Given data:
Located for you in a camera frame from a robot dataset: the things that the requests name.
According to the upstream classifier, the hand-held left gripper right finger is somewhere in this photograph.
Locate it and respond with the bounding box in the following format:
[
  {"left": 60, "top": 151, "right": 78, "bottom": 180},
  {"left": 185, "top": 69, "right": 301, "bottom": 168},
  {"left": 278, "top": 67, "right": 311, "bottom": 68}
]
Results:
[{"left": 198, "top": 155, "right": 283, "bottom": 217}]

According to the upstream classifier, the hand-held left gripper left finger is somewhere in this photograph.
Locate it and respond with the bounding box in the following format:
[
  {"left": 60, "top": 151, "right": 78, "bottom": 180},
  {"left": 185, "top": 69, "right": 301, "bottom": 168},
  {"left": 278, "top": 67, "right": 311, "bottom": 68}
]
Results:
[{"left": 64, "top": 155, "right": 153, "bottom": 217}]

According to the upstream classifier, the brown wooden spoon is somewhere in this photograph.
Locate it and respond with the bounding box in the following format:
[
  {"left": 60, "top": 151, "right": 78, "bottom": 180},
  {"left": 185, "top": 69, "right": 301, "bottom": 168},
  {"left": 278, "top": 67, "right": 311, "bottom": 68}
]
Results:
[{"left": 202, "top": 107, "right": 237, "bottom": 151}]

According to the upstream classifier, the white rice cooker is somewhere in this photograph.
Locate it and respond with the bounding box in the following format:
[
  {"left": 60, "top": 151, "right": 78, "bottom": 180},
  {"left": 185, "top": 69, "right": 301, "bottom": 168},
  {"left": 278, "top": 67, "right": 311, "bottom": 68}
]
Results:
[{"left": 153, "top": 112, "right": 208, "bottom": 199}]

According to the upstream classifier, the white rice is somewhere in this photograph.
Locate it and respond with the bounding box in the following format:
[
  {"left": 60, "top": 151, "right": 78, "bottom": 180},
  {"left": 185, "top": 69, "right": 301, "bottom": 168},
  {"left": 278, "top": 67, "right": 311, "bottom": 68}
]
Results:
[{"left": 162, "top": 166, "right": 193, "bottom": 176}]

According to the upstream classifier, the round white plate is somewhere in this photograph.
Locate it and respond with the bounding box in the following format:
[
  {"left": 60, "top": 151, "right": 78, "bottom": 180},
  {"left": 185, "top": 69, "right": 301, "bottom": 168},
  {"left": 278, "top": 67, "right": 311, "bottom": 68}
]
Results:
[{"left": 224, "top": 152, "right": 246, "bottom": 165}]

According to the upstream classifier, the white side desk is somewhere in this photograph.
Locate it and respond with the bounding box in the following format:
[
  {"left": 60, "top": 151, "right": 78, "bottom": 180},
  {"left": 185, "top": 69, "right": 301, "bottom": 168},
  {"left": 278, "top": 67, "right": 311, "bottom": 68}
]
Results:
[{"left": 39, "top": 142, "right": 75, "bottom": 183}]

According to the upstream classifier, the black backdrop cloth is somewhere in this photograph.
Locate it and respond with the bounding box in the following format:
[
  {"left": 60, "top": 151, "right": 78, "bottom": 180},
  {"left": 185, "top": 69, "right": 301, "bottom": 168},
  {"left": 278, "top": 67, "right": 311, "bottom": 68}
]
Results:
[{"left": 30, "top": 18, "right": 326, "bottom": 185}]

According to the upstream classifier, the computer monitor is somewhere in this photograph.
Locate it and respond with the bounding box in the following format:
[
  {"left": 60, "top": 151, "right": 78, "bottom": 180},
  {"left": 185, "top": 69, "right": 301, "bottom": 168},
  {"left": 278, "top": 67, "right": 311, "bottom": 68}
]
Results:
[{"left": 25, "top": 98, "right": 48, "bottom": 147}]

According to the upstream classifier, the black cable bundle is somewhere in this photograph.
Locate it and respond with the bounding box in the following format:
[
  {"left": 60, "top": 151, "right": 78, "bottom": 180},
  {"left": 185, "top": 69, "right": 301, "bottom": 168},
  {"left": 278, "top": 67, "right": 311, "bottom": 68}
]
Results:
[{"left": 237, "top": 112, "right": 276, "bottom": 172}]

...

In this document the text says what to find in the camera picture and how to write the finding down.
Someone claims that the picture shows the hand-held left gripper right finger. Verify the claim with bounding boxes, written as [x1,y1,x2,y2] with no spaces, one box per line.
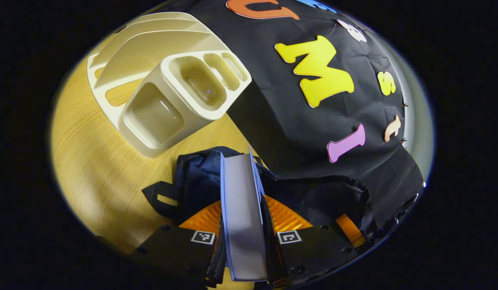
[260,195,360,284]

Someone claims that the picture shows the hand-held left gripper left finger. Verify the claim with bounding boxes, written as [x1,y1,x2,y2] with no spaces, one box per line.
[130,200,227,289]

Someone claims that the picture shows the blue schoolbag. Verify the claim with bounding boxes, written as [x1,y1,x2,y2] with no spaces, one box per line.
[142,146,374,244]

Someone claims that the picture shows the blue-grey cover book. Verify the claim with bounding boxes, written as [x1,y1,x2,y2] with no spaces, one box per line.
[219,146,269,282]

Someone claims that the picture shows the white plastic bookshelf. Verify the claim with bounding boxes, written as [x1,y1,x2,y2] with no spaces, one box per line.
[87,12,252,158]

Your objective: Search the records for the word "camera", then list every line that has it.

Finished task:
Located for you in a camera frame from a robot dataset: the things that the requests name.
In this document the text says what to find in the camera picture and how to write the finding down.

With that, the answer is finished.